- Task to complete -
The result should be a full, exact repeat of the entries, free of pictures.

- Records -
● ● ●

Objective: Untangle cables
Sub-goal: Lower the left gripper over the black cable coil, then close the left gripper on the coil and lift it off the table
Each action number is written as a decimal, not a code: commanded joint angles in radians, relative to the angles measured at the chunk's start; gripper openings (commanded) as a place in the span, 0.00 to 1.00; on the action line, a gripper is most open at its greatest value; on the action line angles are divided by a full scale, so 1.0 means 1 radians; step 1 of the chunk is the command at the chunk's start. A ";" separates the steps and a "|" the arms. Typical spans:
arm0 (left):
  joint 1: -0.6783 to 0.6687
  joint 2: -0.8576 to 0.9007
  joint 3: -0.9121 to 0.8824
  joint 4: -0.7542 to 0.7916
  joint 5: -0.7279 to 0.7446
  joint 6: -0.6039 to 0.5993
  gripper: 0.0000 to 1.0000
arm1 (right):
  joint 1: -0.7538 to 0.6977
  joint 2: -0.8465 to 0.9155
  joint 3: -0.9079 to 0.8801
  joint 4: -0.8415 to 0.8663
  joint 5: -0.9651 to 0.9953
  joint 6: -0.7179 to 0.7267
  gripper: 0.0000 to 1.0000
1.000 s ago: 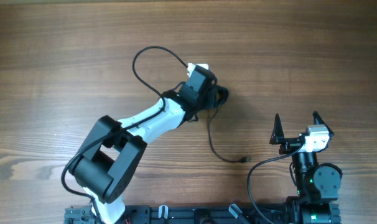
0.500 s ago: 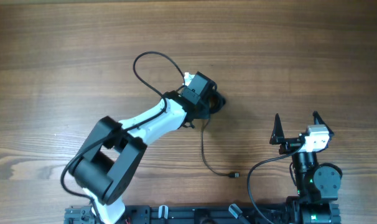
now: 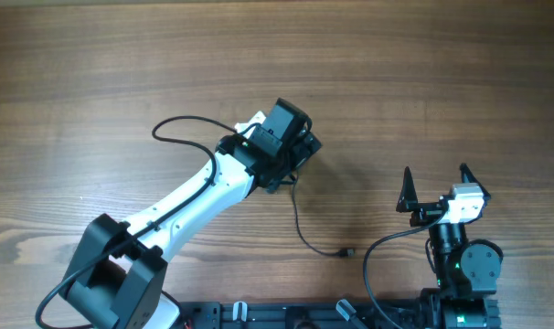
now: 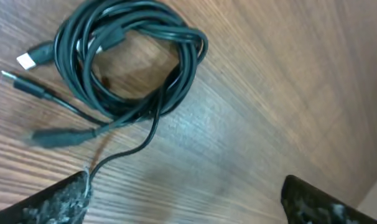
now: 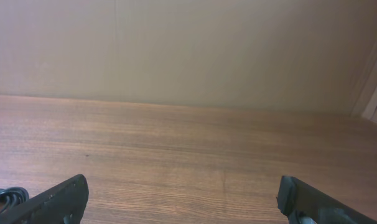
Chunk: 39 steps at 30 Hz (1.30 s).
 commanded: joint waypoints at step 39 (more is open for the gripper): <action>0.198 0.201 0.009 -0.086 0.187 0.269 0.68 | 0.000 -0.010 -0.001 0.002 -0.012 -0.008 1.00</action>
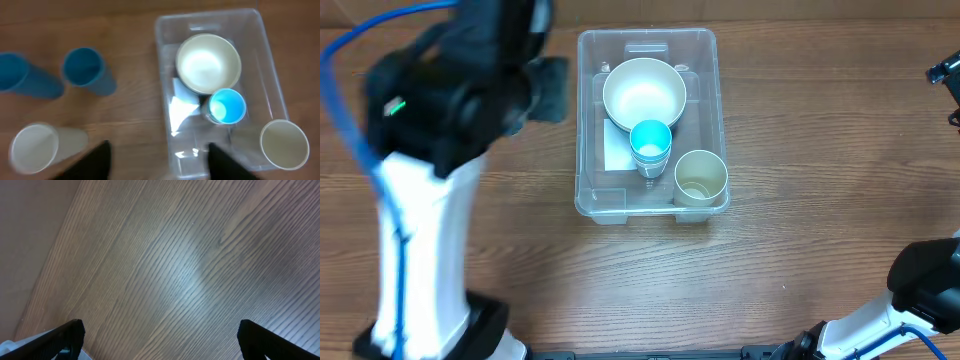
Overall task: Pack container
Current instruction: 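Reach the left gripper to the second cream cup and grasp it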
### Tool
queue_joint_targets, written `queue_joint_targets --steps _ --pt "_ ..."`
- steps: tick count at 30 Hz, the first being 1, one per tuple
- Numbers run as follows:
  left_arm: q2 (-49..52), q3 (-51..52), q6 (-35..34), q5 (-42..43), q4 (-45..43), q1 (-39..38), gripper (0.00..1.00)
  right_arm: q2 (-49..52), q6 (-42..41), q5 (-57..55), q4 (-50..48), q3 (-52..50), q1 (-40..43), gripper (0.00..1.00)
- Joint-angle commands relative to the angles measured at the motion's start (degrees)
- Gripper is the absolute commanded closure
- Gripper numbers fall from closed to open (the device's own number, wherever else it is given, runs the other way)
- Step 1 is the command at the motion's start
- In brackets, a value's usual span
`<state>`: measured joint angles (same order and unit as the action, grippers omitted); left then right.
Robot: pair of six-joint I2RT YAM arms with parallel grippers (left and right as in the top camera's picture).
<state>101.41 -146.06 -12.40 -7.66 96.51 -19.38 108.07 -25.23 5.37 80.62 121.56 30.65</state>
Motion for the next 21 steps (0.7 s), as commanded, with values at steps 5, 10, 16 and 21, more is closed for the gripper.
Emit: queue_joint_targets --steps 5,10,16,21 --pt "-13.29 26.88 -7.15 -9.68 0.28 11.37 0.29 -0.24 -0.13 -0.13 -0.33 1.29 -0.04 0.0" --pt "-13.29 37.29 -6.78 -8.85 -6.73 22.67 0.17 -0.24 -0.13 -0.13 -0.33 1.29 -0.04 0.0" --pt "-12.92 50.16 -3.85 -6.05 -20.59 28.74 0.15 -0.24 -0.13 -0.13 -0.33 1.29 -0.04 0.0" --pt "-12.59 56.17 -2.16 -4.42 -27.17 28.83 0.14 -0.24 -0.13 -0.13 -0.33 1.29 -0.04 0.0"
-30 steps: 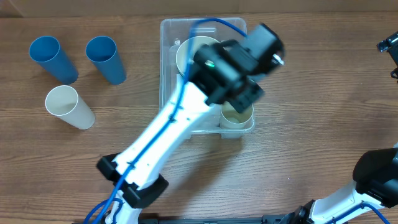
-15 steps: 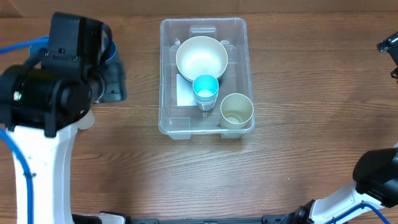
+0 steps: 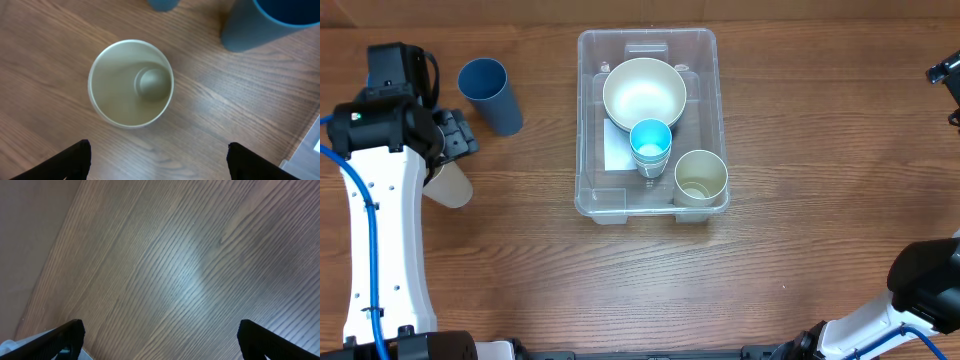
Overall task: Pack container
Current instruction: 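Reach the left gripper to the second cream cup and grasp it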
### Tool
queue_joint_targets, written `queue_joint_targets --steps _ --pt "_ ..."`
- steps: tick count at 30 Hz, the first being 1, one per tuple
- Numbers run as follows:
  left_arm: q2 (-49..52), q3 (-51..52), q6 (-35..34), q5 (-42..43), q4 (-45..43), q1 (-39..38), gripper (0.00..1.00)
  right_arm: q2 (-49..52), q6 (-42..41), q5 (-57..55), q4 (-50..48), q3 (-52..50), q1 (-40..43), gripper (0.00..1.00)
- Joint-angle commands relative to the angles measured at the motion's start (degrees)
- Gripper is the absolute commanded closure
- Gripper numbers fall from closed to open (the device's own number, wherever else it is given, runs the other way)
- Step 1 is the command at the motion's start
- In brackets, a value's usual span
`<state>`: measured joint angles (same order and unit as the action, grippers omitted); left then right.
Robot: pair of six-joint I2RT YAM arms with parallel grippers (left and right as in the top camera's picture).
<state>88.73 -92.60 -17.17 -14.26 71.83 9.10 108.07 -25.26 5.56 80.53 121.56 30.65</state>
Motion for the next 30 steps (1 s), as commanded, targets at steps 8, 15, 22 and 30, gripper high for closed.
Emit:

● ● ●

- Reply to the task -
Objective: Untangle cables
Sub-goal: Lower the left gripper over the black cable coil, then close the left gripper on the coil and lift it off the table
Each action number is written as a decimal, not a code: commanded joint angles in radians, relative to the angles measured at the chunk's start; gripper openings (commanded) as a place in the span, 0.00 to 1.00; on the action line, a gripper is most open at its greatest value; on the action line angles are divided by a full scale, so 1.0 means 1 radians; step 1 of the chunk is the command at the chunk's start. A ";" separates the steps and a "|" the arms. Typical spans:
arm0 (left):
  joint 1: -0.6783 to 0.6687
  joint 2: -0.8576 to 0.9007
  joint 3: -0.9121 to 0.8824
  joint 4: -0.7542 to 0.7916
  joint 5: -0.7279 to 0.7446
  joint 6: -0.6039 to 0.5993
  gripper: 0.0000 to 1.0000
arm1 (right):
  joint 1: -0.7538 to 0.6977
  joint 2: -0.8465 to 0.9155
  joint 3: -0.9079 to 0.8801
  joint 4: -0.8415 to 0.8663
  joint 5: -0.9651 to 0.9953
  joint 6: -0.7179 to 0.7267
  gripper: 0.0000 to 1.0000
1.000 s ago: 
0.500 s ago: 
now: 
now: 
now: 
Chunk: 39 steps at 30 Hz (1.30 s).
 commanded: joint waypoints at step 39 (more is open for the gripper): <action>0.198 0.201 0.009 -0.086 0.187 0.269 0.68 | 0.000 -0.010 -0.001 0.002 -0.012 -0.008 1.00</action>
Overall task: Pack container
Current instruction: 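Reach the left gripper to the second cream cup and grasp it
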### Tool
queue_joint_targets, written `queue_joint_targets --steps _ --pt "_ ..."`
- steps: tick count at 30 Hz, the first being 1, one per tuple
- Numbers run as follows:
  left_arm: q2 (-49..52), q3 (-51..52), q6 (-35..34), q5 (-42..43), q4 (-45..43), q1 (-39..38), gripper (0.00..1.00)
  right_arm: q2 (-49..52), q6 (-42..41), q5 (-57..55), q4 (-50..48), q3 (-52..50), q1 (-40..43), gripper (0.00..1.00)
- Joint-angle commands relative to the angles measured at the motion's start (degrees)
- Gripper is the absolute commanded closure
- Gripper numbers fall from closed to open (the device's own number, wherever else it is given, runs the other way)
- Step 1 is the command at the motion's start
- In brackets, a value's usual span
`<state>`: measured joint angles (same order and unit as the action, grippers omitted); left then right.
Robot: pair of six-joint I2RT YAM arms with parallel grippers (left and right as in the top camera's picture).
<state>101.41 -146.06 -12.40 -7.66 96.51 -19.38 108.07 -25.23 5.37 80.62 121.56 30.65</state>
Motion for the next 21 steps (0.7 s), as commanded, with values at steps 5, 10, 16 and 21, more is closed for the gripper.
Emit: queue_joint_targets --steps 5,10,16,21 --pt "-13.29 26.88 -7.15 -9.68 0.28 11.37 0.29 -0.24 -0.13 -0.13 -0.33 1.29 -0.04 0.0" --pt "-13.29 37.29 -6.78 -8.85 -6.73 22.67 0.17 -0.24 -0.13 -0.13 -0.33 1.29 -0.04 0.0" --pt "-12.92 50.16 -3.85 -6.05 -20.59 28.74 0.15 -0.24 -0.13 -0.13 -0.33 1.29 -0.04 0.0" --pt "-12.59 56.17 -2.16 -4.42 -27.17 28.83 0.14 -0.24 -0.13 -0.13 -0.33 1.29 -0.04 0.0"
-30 steps: 
-15 steps: 
+0 steps: 
Overall task: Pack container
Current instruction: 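Reach the left gripper to the second cream cup and grasp it
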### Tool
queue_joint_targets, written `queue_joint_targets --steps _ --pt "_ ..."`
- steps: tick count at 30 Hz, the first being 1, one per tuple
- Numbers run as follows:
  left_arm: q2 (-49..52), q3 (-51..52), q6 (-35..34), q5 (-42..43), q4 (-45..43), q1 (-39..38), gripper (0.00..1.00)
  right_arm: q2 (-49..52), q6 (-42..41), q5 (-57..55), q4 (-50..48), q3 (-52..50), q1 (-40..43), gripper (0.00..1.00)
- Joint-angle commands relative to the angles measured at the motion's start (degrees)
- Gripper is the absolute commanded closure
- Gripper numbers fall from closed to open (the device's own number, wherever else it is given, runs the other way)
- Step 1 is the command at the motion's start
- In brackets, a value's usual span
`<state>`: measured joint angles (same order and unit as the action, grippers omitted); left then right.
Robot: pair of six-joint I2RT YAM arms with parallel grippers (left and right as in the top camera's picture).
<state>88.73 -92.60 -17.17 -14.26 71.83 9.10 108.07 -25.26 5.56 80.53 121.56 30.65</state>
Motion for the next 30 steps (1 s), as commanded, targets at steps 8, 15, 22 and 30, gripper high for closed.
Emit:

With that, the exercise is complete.